What better way to celebrate owning the collective asses of every other current recording artist than dropping a shitload of money on fuck toys? According to Radar, Beyonce and Jay-Z went to sex shop Babeland the day after Christmas and dropped $6,000. I’m trying to not be jealous that there are people on the planet who can spend six grand on ho shit. I’m also trying to not be jealous that the next day, TMZ reports Bey and Jay spent nearly $100,000 on booze at a nightclub in Atlanta.
I’m not pointing fingers, I’m just saying it’s a possibility my guidance counselor in high school was asleep at the wheel when she failed to suggest a life path that would take me on a road paved with high end dildos and top shelf booze.

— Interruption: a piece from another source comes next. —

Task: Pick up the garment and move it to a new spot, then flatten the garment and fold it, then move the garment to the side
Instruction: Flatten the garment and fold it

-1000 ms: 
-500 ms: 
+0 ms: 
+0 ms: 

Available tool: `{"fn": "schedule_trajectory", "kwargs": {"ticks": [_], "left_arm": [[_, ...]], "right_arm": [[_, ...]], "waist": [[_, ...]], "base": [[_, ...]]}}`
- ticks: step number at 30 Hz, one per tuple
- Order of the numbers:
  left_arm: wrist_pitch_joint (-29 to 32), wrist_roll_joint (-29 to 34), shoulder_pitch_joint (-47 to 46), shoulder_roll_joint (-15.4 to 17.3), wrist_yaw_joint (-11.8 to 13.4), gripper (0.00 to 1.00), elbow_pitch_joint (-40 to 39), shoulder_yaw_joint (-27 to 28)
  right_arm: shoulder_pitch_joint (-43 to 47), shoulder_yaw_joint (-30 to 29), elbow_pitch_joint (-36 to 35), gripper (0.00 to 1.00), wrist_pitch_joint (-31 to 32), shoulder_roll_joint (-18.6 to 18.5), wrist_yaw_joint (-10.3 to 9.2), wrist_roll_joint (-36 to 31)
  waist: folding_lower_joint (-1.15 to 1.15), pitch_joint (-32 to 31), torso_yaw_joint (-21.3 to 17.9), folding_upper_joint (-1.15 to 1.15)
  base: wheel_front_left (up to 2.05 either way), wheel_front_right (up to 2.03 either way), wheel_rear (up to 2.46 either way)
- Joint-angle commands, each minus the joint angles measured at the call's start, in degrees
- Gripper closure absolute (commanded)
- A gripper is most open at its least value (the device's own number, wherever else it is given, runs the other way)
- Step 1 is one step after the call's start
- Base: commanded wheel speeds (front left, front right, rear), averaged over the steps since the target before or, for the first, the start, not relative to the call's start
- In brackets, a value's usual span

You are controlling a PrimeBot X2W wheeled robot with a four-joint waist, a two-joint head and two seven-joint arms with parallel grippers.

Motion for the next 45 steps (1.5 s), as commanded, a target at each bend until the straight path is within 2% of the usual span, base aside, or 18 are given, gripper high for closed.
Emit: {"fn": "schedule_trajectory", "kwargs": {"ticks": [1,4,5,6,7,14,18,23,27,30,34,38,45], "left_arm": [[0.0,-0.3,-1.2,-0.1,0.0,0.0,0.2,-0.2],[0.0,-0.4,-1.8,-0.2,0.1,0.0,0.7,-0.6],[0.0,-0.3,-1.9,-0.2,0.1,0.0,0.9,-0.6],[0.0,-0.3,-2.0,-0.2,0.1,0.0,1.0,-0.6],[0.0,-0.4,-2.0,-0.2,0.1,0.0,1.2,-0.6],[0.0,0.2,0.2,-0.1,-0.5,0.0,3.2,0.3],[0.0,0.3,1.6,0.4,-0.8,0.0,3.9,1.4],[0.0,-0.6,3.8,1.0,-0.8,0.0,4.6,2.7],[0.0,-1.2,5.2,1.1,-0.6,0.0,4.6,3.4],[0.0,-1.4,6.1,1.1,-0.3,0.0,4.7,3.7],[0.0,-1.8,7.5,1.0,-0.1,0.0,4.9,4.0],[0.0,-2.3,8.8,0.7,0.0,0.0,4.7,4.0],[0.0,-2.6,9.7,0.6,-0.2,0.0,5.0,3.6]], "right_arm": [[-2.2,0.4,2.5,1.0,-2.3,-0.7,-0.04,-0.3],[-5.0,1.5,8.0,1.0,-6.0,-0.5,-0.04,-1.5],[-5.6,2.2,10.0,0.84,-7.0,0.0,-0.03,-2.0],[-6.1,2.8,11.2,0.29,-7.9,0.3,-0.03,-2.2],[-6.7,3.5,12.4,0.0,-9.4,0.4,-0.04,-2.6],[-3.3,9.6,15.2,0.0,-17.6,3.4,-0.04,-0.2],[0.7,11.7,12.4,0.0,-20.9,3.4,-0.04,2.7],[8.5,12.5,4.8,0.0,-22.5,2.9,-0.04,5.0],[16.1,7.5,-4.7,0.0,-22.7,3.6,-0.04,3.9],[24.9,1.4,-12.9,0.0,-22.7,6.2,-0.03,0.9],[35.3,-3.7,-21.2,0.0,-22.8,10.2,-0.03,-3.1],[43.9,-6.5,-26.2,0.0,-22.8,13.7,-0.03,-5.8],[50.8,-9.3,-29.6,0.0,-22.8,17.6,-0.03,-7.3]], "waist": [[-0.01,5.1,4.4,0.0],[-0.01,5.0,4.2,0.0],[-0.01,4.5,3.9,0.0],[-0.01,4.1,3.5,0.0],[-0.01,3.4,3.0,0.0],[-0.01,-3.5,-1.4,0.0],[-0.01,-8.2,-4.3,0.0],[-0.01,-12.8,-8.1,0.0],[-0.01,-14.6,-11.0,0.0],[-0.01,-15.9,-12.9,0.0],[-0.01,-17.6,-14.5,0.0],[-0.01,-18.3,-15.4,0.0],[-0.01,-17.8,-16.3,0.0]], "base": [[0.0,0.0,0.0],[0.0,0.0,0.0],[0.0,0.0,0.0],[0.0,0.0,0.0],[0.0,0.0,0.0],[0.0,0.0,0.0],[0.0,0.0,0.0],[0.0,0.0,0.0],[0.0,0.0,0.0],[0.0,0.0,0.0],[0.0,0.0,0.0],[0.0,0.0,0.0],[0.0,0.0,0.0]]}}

An insider at Babeland gave a few details on the purchases:
“They didn’t buy anything tacky or too extreme,” the insider tells Radar exclusively. “It was all top-of-the-line stuff. Some of it was even gold-plated!”
What is the fucking point of buying sex shit if at least some of it isn’t extreme or tacky, even if it’s just for jokes? I can’t pretend to know a damn thing about how the 1% lives, but having a friend who has been given the high honor of going to your house if you die suddenly to take all your sex shit so your mom doesn’t find it feels like it should transcend all economic statuses. Maybe I’m just an asshole with a sick sense of humor, but I want to leave this world knowing someone will spend the rest of their life getting a full body shudder whenever they think about the rubber fisting mitten they found under my bed.
The only thing that would make this story even better is an update that Jay-Z went back to Babeland, demanding to return a butt plug that gave him nothing but problems and when he steps aside, Kanye was standing there. Fingers crossed!